All of the above answers are confusing phonemic with phonetic transcriptions. Transcriptions like /bæŋk/ are broad phonemic representations. A transcription like [bɛɪŋk] (which is pretty standard for the US and about how I actually say it) is a narrow phonetic transcription (notice the brackets, not slashes). The Japanese dictionary of English is using a broad representation for two reasons:
- Primarily, to avoid specifying excessive detail that is likely to confuse a learner -- they need to learn the phonemes first, and the allophonic rules later
- To avoid having to commit to one particular dialect
Basically, before /ŋ/, Americans diphthongize and often raise front vowels. The words "kit" and "king" are broadly /kɪt/ and /kɪŋ/, but narrowly something like [kʰɪ̞ʔt] and [kʰɪiŋ]. In terms of just the vowels, the vowel in "kit" (and nearly everywhere else that "short i" occurs) is significantly lower than the cardinal IPA /ɪ/ sound.
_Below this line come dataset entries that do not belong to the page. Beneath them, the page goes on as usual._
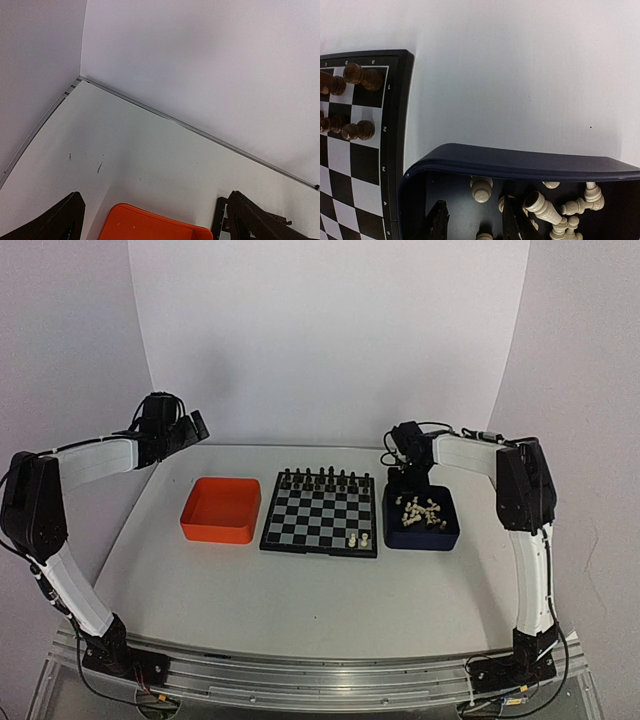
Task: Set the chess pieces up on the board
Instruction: Pick up the chess piece from the storage box.
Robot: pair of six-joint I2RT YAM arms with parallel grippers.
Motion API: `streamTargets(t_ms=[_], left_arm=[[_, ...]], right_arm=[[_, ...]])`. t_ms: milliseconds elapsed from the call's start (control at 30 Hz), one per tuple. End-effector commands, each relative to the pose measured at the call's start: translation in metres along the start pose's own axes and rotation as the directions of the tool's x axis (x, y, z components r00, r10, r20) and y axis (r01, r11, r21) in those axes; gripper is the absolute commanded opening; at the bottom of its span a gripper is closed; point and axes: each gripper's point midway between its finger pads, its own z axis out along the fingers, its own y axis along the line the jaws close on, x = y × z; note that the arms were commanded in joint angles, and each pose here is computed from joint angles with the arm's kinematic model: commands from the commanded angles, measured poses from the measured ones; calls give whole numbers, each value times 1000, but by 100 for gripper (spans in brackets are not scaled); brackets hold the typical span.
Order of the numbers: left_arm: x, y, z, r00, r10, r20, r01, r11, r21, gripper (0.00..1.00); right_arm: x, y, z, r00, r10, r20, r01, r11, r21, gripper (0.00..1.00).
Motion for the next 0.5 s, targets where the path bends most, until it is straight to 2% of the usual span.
streamTargets(t_ms=[0,467], left_arm=[[-18,-8,0,999,-27,36,27,1000,12,100],[-17,-7,-1,999,-32,32,32,999,9,100]], right_arm=[[-17,-3,3,999,2,50,-3,1000,14,34],[-19,-6,10,998,2,62,-3,1000,28,22]])
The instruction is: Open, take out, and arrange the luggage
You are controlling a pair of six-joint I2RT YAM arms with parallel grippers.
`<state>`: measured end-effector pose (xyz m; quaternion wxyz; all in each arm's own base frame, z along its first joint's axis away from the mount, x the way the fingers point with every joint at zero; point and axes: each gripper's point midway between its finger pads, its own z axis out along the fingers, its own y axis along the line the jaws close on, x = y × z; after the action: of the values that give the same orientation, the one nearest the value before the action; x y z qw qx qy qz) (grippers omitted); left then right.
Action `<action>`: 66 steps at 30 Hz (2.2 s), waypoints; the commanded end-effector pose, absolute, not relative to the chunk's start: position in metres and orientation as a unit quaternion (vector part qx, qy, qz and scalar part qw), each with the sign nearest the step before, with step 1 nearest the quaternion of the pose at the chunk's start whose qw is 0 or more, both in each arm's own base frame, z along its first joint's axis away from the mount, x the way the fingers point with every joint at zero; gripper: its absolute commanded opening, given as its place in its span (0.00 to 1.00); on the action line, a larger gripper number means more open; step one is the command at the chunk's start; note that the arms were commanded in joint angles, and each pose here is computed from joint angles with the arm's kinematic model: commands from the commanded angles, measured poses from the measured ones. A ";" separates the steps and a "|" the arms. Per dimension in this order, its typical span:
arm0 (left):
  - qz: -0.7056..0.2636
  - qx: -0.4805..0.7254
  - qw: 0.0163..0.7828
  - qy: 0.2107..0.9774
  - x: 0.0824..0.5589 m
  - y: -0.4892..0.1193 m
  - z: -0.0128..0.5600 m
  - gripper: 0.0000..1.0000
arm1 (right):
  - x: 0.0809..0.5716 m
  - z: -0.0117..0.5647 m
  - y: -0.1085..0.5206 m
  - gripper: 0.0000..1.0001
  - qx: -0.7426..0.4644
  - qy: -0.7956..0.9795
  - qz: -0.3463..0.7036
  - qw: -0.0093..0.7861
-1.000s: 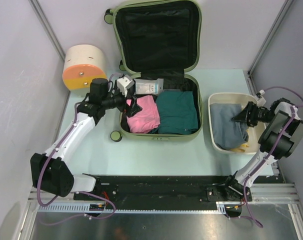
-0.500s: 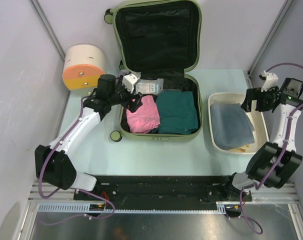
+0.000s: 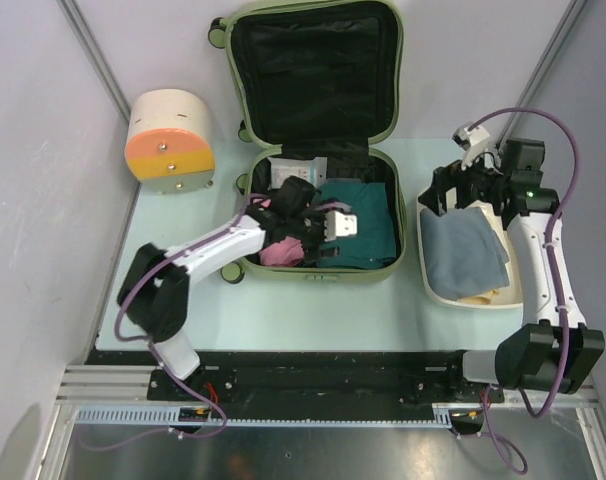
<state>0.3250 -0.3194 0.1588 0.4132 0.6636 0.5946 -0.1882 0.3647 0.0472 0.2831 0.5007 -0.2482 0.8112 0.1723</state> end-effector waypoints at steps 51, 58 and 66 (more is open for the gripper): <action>-0.396 0.532 0.370 0.651 0.389 -0.361 0.166 0.00 | 0.366 0.162 0.209 0.98 -0.550 0.675 0.228 0.436; -0.395 0.525 0.381 0.651 0.394 -0.350 0.175 0.06 | 0.397 0.144 0.206 0.56 -0.523 0.700 0.190 0.448; -0.337 0.564 0.428 0.621 0.379 -0.314 0.196 0.98 | 0.438 0.149 0.192 0.00 -0.398 0.755 0.197 0.482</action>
<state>0.3917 -0.3340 0.1445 0.3607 0.5236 0.6753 -0.3738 0.3976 0.2006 0.1291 0.4266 -0.4833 0.7367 0.2042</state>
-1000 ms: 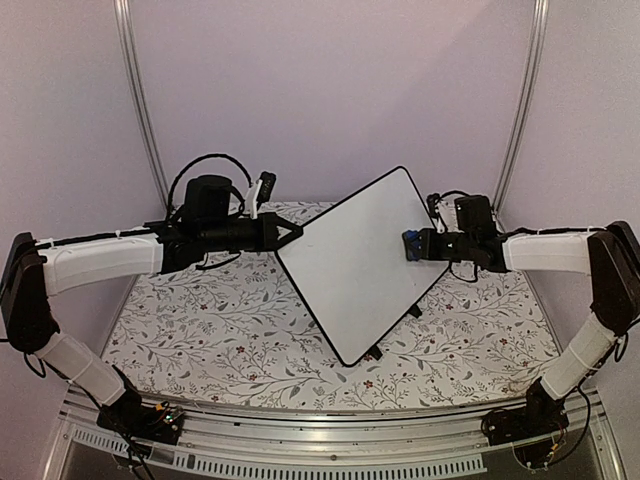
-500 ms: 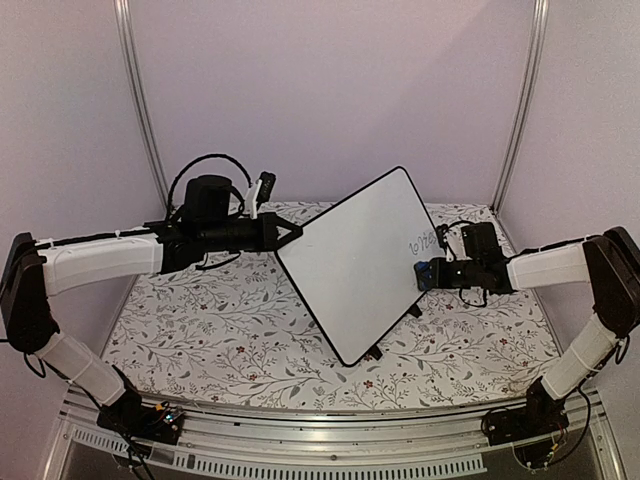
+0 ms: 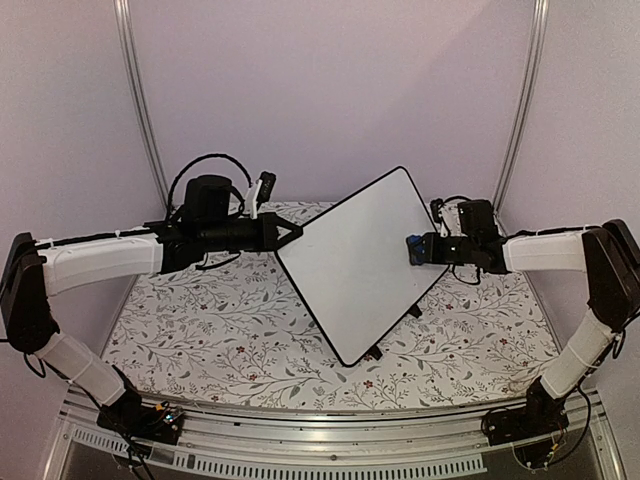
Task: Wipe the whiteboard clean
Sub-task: Erase the whiteboard at the center of the board.
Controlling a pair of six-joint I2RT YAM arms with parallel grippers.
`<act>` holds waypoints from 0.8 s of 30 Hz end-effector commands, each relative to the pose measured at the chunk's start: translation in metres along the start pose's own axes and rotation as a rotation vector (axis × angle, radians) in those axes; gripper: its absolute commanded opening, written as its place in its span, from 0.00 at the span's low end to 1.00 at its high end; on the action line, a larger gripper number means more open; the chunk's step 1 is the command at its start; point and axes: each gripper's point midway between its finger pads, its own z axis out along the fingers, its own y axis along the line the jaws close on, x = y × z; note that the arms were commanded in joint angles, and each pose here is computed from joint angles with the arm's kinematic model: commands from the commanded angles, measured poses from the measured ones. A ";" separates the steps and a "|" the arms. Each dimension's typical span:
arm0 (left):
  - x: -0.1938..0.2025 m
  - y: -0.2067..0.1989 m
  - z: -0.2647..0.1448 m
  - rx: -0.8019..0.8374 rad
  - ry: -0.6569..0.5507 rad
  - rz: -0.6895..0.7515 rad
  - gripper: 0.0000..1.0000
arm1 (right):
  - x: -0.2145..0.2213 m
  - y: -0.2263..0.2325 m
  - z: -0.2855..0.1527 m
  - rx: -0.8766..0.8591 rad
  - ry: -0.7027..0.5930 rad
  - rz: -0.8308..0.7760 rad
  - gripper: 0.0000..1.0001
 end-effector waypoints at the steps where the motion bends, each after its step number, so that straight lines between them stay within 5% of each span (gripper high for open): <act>1: 0.008 -0.030 -0.002 0.100 0.034 0.092 0.00 | 0.028 -0.013 -0.001 0.033 0.052 0.016 0.16; 7: 0.008 -0.030 -0.002 0.102 0.033 0.091 0.00 | 0.058 -0.031 -0.009 0.062 0.081 0.043 0.15; 20: 0.009 -0.029 -0.001 0.100 0.036 0.091 0.00 | -0.009 -0.011 0.003 0.011 -0.011 0.022 0.16; 24: 0.009 -0.029 -0.002 0.100 0.035 0.091 0.00 | 0.003 -0.018 0.004 0.035 0.015 0.025 0.16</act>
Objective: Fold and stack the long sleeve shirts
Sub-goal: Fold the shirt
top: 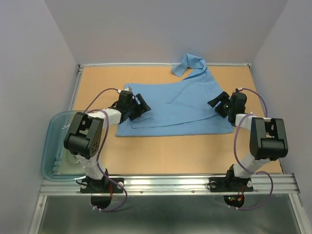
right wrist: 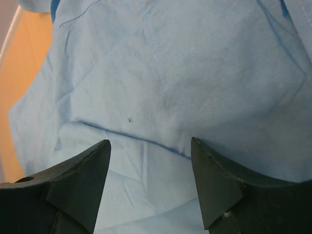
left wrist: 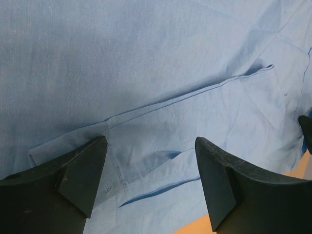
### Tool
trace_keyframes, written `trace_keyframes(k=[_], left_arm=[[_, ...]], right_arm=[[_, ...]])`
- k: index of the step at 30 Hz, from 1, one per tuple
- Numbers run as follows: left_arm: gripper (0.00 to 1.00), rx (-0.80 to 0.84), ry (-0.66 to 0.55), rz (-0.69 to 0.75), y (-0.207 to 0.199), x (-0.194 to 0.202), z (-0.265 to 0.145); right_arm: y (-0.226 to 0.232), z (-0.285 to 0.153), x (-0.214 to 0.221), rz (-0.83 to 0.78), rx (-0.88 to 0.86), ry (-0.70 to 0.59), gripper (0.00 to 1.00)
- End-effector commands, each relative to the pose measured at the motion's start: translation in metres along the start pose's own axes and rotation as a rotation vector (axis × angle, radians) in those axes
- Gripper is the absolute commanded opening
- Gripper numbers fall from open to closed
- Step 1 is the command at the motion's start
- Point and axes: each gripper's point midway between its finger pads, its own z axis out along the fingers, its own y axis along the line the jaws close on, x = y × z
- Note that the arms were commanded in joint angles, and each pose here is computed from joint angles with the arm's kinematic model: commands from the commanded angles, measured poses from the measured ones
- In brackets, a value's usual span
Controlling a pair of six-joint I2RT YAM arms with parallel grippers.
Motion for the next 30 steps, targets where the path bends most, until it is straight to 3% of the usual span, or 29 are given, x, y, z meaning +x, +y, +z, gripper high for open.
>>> trace_keyframes(k=[1, 9, 16, 20, 24, 30], left_arm=[[0.86, -0.105, 0.091, -0.010, 0.032, 0.030, -0.016], [0.86, -0.112, 0.130, 0.022, 0.034, 0.046, -0.027], [0.86, -0.133, 0.149, 0.022, 0.044, 0.060, -0.036], [0.86, -0.139, 0.145, 0.030, 0.046, 0.062, -0.047], [0.86, -0.133, 0.152, 0.029, 0.049, 0.069, -0.061], [0.86, -0.165, 0.205, 0.029, 0.067, 0.093, -0.082]], right_arm=[[-0.003, -0.026, -0.003, -0.128, 0.115, -0.011, 0.71], [-0.001, -0.040, 0.025, -0.328, 0.301, 0.067, 0.67], [-0.050, -0.047, 0.072, -0.345, 0.481, 0.235, 0.67], [-0.077, -0.077, 0.078, -0.299, 0.619, 0.209, 0.64], [-0.095, -0.113, 0.101, -0.220, 0.722, 0.291, 0.64], [-0.089, -0.156, 0.149, -0.011, 0.663, 0.392, 0.70]])
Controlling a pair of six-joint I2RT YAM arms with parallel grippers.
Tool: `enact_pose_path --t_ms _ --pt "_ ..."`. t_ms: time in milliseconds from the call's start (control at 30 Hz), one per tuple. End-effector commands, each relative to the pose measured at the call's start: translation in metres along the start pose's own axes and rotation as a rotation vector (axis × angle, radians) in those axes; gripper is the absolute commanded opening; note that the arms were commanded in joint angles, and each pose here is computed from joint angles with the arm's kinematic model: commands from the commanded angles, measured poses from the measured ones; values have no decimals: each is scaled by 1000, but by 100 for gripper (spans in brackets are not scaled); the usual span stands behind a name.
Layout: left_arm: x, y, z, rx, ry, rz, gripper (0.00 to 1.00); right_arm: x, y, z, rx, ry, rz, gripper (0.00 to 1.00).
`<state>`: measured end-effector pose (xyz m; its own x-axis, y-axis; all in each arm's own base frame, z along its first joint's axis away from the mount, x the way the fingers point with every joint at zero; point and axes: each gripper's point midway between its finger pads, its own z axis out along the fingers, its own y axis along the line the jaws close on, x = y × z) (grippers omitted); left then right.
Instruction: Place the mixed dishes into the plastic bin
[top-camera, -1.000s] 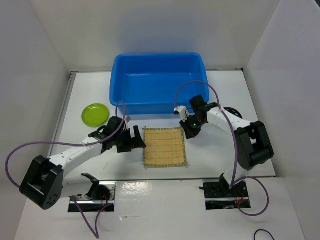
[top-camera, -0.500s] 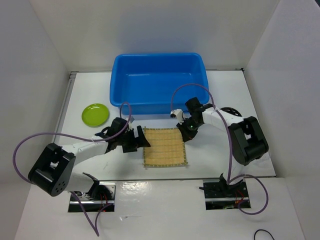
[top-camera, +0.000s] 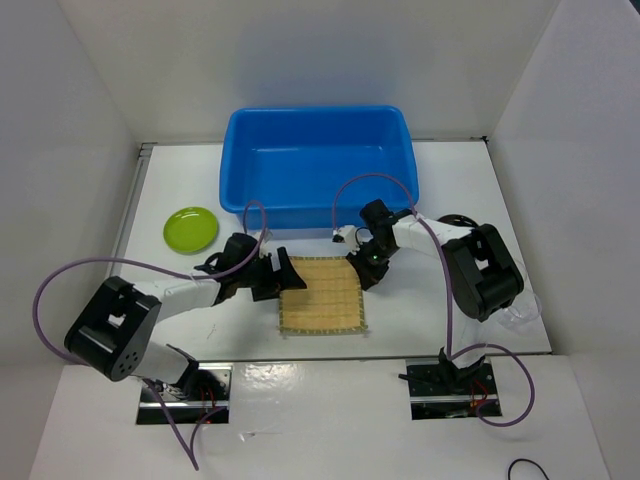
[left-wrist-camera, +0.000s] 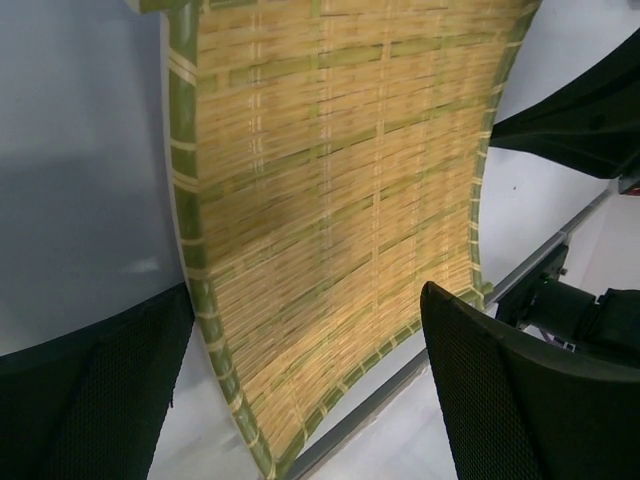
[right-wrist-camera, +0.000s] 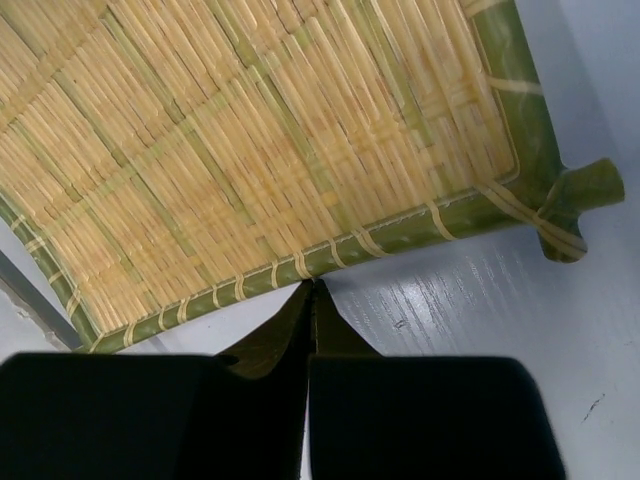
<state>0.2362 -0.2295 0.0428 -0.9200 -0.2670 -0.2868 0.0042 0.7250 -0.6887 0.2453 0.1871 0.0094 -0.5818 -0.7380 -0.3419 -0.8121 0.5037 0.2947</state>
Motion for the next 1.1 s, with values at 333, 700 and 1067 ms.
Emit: enact_pose_path --t_ms 333,700,1067 --pt "28 0 29 119 85 -20 83 -1 -9 9 32 9 -31 0" --pt "18 -31 -3 61 48 52 0 0 -12 2 63 13 -44 0" --pt "-34 -181 -147 333 -121 178 0 0 -55 -149 57 -360 83 0"
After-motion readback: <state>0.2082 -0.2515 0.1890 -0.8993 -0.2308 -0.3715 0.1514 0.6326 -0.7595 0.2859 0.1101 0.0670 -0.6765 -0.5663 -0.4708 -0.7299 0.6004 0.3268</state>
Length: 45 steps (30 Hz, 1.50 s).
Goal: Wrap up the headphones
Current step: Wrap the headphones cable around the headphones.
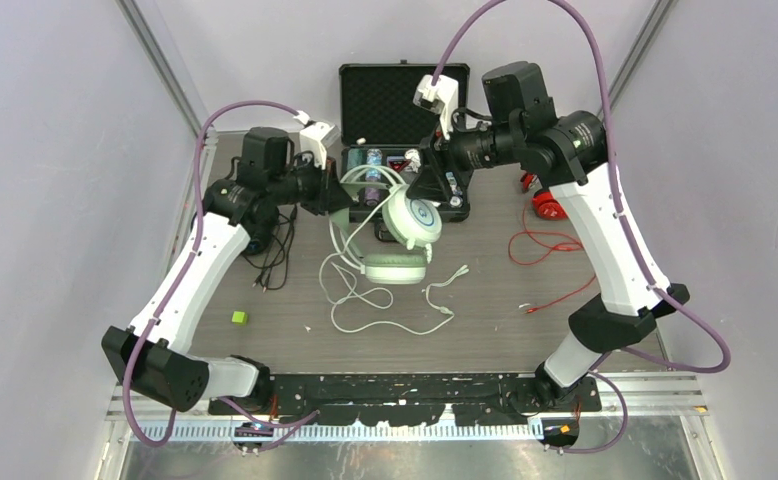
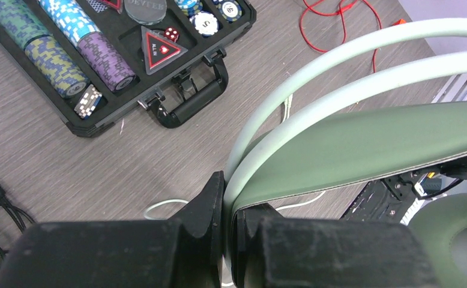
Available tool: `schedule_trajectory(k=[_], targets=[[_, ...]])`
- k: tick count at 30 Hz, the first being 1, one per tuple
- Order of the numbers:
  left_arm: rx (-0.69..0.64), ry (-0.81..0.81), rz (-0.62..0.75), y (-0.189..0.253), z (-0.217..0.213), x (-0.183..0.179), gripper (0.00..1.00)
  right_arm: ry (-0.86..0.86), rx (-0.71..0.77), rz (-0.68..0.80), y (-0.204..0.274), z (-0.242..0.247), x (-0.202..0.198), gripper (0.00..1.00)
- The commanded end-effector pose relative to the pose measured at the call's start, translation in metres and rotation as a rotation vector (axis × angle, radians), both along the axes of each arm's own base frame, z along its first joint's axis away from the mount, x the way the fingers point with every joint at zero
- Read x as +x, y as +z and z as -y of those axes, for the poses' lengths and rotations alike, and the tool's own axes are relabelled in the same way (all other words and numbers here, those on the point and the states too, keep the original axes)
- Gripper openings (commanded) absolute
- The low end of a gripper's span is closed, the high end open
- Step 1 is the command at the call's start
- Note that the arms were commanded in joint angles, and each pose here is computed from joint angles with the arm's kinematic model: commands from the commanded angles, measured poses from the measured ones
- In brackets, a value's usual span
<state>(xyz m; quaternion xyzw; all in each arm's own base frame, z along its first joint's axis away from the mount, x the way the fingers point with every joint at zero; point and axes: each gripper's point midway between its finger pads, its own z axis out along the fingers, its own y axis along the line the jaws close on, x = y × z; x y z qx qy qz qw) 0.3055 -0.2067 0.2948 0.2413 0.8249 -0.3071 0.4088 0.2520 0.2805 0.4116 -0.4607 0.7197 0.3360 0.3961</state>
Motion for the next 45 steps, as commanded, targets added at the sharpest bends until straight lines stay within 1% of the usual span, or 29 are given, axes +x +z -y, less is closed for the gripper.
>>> schedule_trajectory(k=[1, 6, 12, 15, 18, 23, 27, 29, 30, 31, 34, 36, 39, 41, 42, 43, 45], targets=[[-0.079, -0.086, 0.08, 0.037, 0.015, -0.014, 0.0, 0.057, 0.029, -0.02, -0.002, -0.011, -0.001, 0.58], [-0.071, -0.103, 0.081, 0.037, 0.018, -0.016, 0.0, 0.054, 0.034, -0.041, -0.008, -0.017, 0.004, 0.57], [-0.061, -0.119, 0.097, 0.039, 0.02, -0.017, 0.0, -0.009, 0.053, -0.056, -0.012, -0.023, 0.019, 0.53], [-0.057, -0.115, 0.102, 0.04, 0.02, -0.016, 0.0, -0.013, 0.051, -0.061, -0.015, -0.023, 0.02, 0.51], [-0.058, -0.117, 0.105, 0.041, 0.02, -0.017, 0.0, -0.032, 0.042, -0.053, -0.017, -0.02, 0.022, 0.5], [-0.053, -0.113, 0.116, 0.042, 0.018, -0.018, 0.0, -0.088, 0.027, -0.041, -0.02, -0.018, 0.033, 0.47], [-0.038, -0.08, 0.127, 0.041, 0.013, -0.015, 0.0, -0.106, 0.021, -0.053, -0.023, -0.018, 0.036, 0.44], [-0.021, -0.023, 0.125, 0.041, 0.007, -0.009, 0.0, -0.12, 0.03, -0.054, -0.019, -0.017, 0.036, 0.45], [-0.009, 0.02, 0.119, 0.04, 0.002, -0.005, 0.0, -0.143, 0.042, -0.059, -0.014, -0.016, 0.037, 0.46], [0.006, 0.065, 0.117, 0.04, -0.003, 0.0, 0.0, -0.169, 0.063, -0.067, -0.007, -0.015, 0.038, 0.49], [0.017, 0.152, 0.119, 0.043, -0.013, 0.008, 0.0, -0.277, 0.135, -0.096, 0.015, -0.01, 0.044, 0.63], [0.012, 0.226, 0.112, 0.046, -0.02, 0.013, 0.0, -0.358, 0.18, -0.094, 0.025, -0.005, 0.049, 0.67], [0.007, 0.332, 0.095, 0.053, -0.03, 0.021, 0.0, -0.47, 0.244, -0.08, 0.03, 0.006, 0.056, 0.69], [0.005, 0.402, 0.092, 0.061, -0.038, 0.027, 0.0, -0.52, 0.309, -0.049, 0.042, 0.014, 0.055, 0.7], [0.005, 0.43, 0.091, 0.064, -0.041, 0.029, 0.0, -0.532, 0.369, -0.014, 0.058, 0.02, 0.051, 0.7], [0.001, 0.457, 0.09, 0.067, -0.044, 0.031, 0.0, -0.536, 0.408, -0.004, 0.061, 0.02, 0.051, 0.69], [-0.018, 0.511, 0.092, 0.076, -0.048, 0.036, 0.0, -0.488, 0.533, 0.044, 0.08, 0.022, 0.034, 0.69]])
The vowel in "king" is a diphthong that begins higher than the vowel in "kit" and moves higher still.
BTW, the "Inland Northern" dialect is nowhere near Montana. It stretches along the major Rust Belt cities from approximately the Chicago metro area to the Rochester, NY metro area, covering areas that border Lake Michigan, Lake Erie and Lake Ontario, as well as most of the state of Michigan.